Try it |
Return the data below exactly, please, but drop the pictures.
Source data section start
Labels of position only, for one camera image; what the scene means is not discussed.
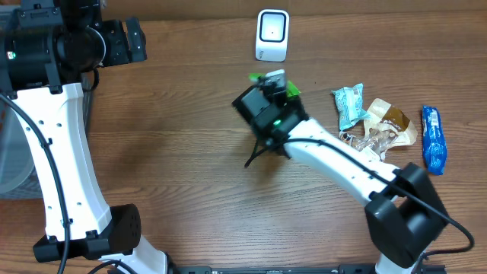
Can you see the blue Oreo cookie pack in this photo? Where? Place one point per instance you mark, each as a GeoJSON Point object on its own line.
{"type": "Point", "coordinates": [434, 146]}

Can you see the grey plastic mesh basket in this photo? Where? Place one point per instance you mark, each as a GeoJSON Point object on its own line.
{"type": "Point", "coordinates": [18, 175]}

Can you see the green snack packet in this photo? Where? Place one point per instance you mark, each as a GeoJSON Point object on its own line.
{"type": "Point", "coordinates": [291, 90]}

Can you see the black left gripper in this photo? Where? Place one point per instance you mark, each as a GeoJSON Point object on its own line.
{"type": "Point", "coordinates": [116, 31]}

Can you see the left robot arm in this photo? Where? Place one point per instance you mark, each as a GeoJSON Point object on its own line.
{"type": "Point", "coordinates": [46, 47]}

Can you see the white barcode scanner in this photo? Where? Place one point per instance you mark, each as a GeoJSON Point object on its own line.
{"type": "Point", "coordinates": [272, 35]}

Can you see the light teal snack packet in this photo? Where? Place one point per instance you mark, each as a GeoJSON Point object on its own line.
{"type": "Point", "coordinates": [349, 103]}

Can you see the brown paper bread bag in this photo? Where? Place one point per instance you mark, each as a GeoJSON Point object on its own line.
{"type": "Point", "coordinates": [387, 127]}

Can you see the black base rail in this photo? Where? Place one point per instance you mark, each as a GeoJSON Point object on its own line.
{"type": "Point", "coordinates": [343, 269]}

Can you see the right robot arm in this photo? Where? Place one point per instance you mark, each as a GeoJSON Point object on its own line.
{"type": "Point", "coordinates": [402, 208]}

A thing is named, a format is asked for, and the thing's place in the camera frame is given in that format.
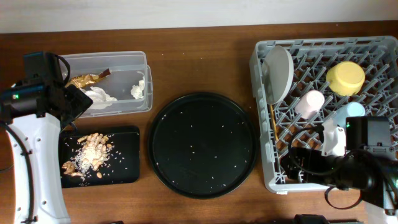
Source data section end
Result below |
Labels of position only, for one camera image; what the scene means is not discussed.
Can you see the blue Oreo cookie pack in this photo? Where? Place one point per instance you mark, each as a GeoJSON Point object on its own line.
{"type": "Point", "coordinates": [434, 146]}

Can you see the grey plastic mesh basket in this photo? Where? Place one point per instance you mark, each as a GeoJSON Point object on its own line.
{"type": "Point", "coordinates": [18, 175]}

Can you see the green snack packet in this photo? Where? Place one point per instance you mark, each as a GeoJSON Point object on its own line.
{"type": "Point", "coordinates": [291, 90]}

Can you see the black left gripper in this photo? Where? Place one point per instance you mark, each as a GeoJSON Point object on its own line.
{"type": "Point", "coordinates": [116, 31]}

Can you see the left robot arm in this photo? Where? Place one point per instance you mark, each as a GeoJSON Point object on its own line.
{"type": "Point", "coordinates": [46, 47]}

Can you see the white barcode scanner in this photo? Where? Place one point per instance you mark, each as a GeoJSON Point object on its own line.
{"type": "Point", "coordinates": [272, 35]}

Can you see the light teal snack packet in this photo? Where? Place one point per instance you mark, each as a GeoJSON Point object on its own line.
{"type": "Point", "coordinates": [349, 103]}

Can you see the brown paper bread bag in this photo? Where? Place one point per instance you mark, each as a GeoJSON Point object on its own line.
{"type": "Point", "coordinates": [387, 127]}

Can you see the black base rail in this photo? Where? Place one point per instance you mark, each as a GeoJSON Point object on its own line.
{"type": "Point", "coordinates": [343, 269]}

Can you see the right robot arm in this photo? Where? Place one point per instance you mark, each as a GeoJSON Point object on its own line.
{"type": "Point", "coordinates": [402, 208]}

A thing is named, a format is asked for, and the thing's place in the camera frame is given in that format.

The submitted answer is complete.